Arturo Duperier Vallesa
(Pedro Bernardo, Ávila, 1896 – Madrid, 1959)

Arturo Duperier Vallesa

Arturo Duperier Vallesa graduated in chemistry in 1916 and in physics in 1919. He worked with Blas Cabrera conducting research on the magnetism of matter. Between 1925 and 1929, they published articles in French on the anomalies of the triads of the chemical elements of group VIII of the periodic table [(Fe, Co, Ni), (Ru, Rh, Pd), (Os, Ir, Pt)] and rare-earth metals, establishing the equation of paramagnetism, called Cabrera-Duperier: (c + k) (T + D) = C. Nobel laureate Van Vleck wrote in 1978: “The work done by Cabrera and Duperier played a crucial role in the confirmation of quantum mechanics theory”.

He also worked as a meteorologist in the Observatorio Meteorológico del Retiro in Madrid from 1919. In 1929, he made his first trip to Europe, sponsored by Junta para Ampliación de Estudios, visiting the observatories of Zurich, Trappes, and Villepreux near Paris, Brussels and Puy de Dôme.
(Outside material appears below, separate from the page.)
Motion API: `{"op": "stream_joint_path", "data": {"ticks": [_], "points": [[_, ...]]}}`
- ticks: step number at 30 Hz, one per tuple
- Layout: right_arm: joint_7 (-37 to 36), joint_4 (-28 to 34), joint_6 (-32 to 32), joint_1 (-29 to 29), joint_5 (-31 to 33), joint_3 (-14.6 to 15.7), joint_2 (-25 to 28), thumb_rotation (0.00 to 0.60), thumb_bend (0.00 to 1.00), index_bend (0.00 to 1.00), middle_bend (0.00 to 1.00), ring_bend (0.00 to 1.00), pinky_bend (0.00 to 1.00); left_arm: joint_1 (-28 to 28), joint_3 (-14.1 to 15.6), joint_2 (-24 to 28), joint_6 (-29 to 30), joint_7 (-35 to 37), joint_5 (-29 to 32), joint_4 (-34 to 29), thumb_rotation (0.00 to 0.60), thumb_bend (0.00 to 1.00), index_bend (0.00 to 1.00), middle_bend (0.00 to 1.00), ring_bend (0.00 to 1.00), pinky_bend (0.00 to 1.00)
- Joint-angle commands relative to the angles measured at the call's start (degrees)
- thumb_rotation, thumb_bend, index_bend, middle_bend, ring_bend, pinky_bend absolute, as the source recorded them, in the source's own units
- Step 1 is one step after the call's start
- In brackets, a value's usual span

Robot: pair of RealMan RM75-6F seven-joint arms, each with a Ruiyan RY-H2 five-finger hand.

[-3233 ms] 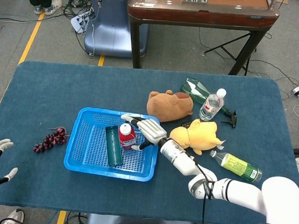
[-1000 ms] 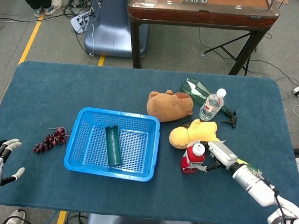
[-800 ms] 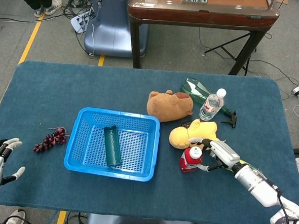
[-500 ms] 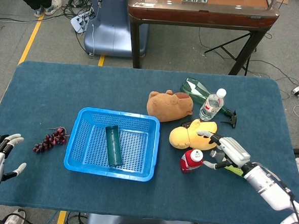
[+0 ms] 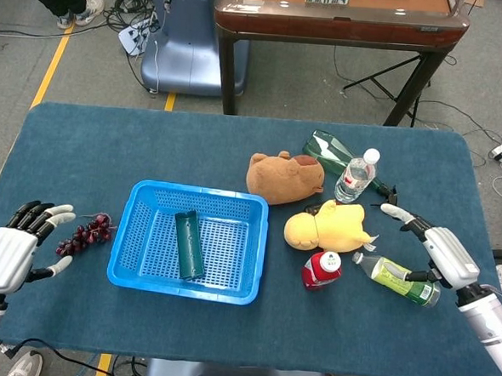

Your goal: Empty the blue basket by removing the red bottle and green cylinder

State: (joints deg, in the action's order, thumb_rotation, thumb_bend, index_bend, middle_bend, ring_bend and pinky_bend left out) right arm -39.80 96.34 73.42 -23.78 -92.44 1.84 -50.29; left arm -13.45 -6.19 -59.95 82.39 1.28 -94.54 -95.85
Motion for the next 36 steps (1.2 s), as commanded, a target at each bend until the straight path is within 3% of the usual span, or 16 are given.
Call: {"op": "stream_joint_path", "data": {"ticks": [1, 9, 19, 36], "points": [[0.18, 0.25, 0.04, 0.5, 0.11, 0.06, 0.16, 0.6, 0.2, 0.12, 0.17, 0.18, 0.28, -4.12, -0.92, -0.49, -2.11, 4.56, -3.54, 2.19, 0.6, 0.22, 0.32, 0.24, 0.17, 0.12], [0.27, 0.96, 0.65, 1.67, 0.21, -0.59, 0.66, 0.6, 0.2, 0.12, 0.17, 0.18, 0.28, -13.69, 0.28, -3.97, -8.3, 9.51, -11.6, 8.75, 0.6, 0.22, 0.32, 0.24, 0.17, 0.12], [0.44, 1.54, 0.3, 2.82, 0.73, -1.0, 1.44, 0.6, 0.2, 0.12, 0.17, 0.18, 0.28, -22.87, 3.01, -10.53, -14.38, 8.16, -17.7, 18.0, 0.6, 0.22, 0.3, 0.23, 0.17, 0.12], [1.12, 1.7, -1.28, 3.79, 1.91, -1.79, 1.28, 0.6, 0.2, 0.12, 0.17, 0.18, 0.28, -33.88, 7.25, -20.69, -19.36, 5.33, -21.61, 32.98, 0.6, 0.22, 0.24, 0.18, 0.17, 0.12]]}}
He became a professor of geophysics in 1933. 
In 1934, he traveled to Berlin and Potsdam to study the techniques and methods for the detection of cosmic rays. As a result of those studies, he focused his research on the cosmic radiation in the atmosphere.

The second stage of his career took place in exile in London, where
he worked with Patrick M.S. Blackett. He studied the mesons (subatomic particles) by constructing an original system, with high sensitivity and thermal stability, to detect and record them. It was installed in the London underground, and Duperie worked there day and night during World War II.
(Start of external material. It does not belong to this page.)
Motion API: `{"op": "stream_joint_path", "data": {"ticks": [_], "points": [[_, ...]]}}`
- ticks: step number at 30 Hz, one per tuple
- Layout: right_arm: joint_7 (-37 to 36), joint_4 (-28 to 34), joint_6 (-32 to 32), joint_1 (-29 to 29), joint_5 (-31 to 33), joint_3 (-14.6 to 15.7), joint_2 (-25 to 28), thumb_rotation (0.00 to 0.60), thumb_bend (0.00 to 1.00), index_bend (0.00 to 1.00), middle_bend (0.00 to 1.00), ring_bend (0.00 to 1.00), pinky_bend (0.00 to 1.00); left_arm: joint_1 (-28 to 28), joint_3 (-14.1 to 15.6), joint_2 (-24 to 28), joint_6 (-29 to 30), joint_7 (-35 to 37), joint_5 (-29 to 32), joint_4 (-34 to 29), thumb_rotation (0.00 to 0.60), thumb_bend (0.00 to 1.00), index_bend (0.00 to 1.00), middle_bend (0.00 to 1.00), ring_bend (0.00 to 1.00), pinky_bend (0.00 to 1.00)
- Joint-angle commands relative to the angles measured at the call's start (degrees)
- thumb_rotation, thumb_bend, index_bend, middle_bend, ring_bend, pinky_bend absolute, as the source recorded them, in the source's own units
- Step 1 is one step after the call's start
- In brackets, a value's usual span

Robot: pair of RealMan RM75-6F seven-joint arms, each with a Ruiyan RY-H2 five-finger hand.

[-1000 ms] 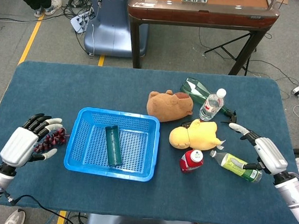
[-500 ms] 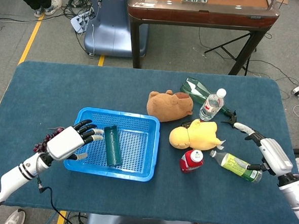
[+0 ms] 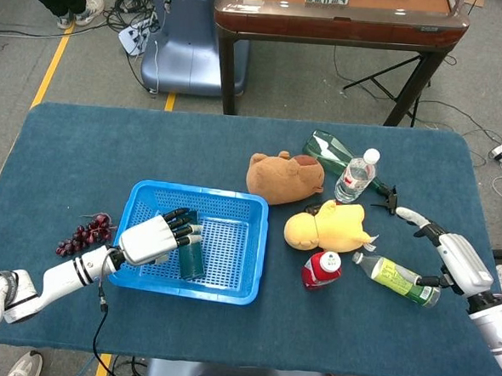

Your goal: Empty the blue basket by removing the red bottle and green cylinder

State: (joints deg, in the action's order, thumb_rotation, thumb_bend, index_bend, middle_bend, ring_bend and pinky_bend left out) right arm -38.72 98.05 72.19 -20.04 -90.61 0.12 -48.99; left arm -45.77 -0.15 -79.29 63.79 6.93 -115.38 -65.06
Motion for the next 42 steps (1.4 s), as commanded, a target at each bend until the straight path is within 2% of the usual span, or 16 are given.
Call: {"op": "stream_joint_path", "data": {"ticks": [1, 9, 22, 33, 42], "points": [[0.02, -0.01, -0.13, 0.12, 0.2, -0.14, -0.02, 0.6, 0.2, 0.12, 0.17, 0.18, 0.28, -2.12, 1.68, -1.77, -1.08, -0.65, -0.99, 3.13, 0.6, 0.22, 0.22, 0.17, 0.17, 0.12], [-0.07, -0.38, -0.85, 0.35, 0.57, -0.49, -0.3, 0.6, 0.2, 0.12, 0.17, 0.18, 0.28, -4.7, 3.87, -3.27, -3.64, -3.94, -0.7, 6.15, 0.6, 0.22, 0.13, 0.09, 0.12, 0.12], [-0.76, -1.16, -0.91, 1.03, 0.83, -1.01, -0.76, 0.6, 0.2, 0.12, 0.17, 0.18, 0.28, -6.18, 6.74, -4.07, -5.13, -6.26, 1.44, 7.5, 0.6, 0.21, 0.11, 0.05, 0.09, 0.12], [-1.07, -1.33, -0.47, 1.89, 0.91, -1.18, -0.53, 0.6, 0.2, 0.12, 0.17, 0.18, 0.28, -7.04, 8.36, -5.86, -5.76, -8.56, 2.41, 8.05, 0.6, 0.21, 0.17, 0.05, 0.09, 0.12], [-1.32, -1.46, -0.1, 2.53, 1.0, -1.33, -0.32, 0.6, 0.2, 0.12, 0.17, 0.18, 0.28, -7.45, 9.05, -7.14, -5.68, -9.01, 3.47, 8.77, 0.6, 0.21, 0.26, 0.07, 0.1, 0.12]]}}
In the 1940s he reached the zenith of his career as a scientist. In1945 he was invited by The Physical Society to deliver the Guthrie Lecture on July 6 at the Royal Institution, his subject being "The Geophysical Aspect of Cosmic Rays." In August, a few days after the release of the atomic bomb on Hiroshima, the BBC interviewed him (for its Spanish-speaking listeners) about the scientific significance of the new weapon. He returned to Spain in 1953. His scientific instruments were held unpacked at customs in Bilbao’s harbor for five years.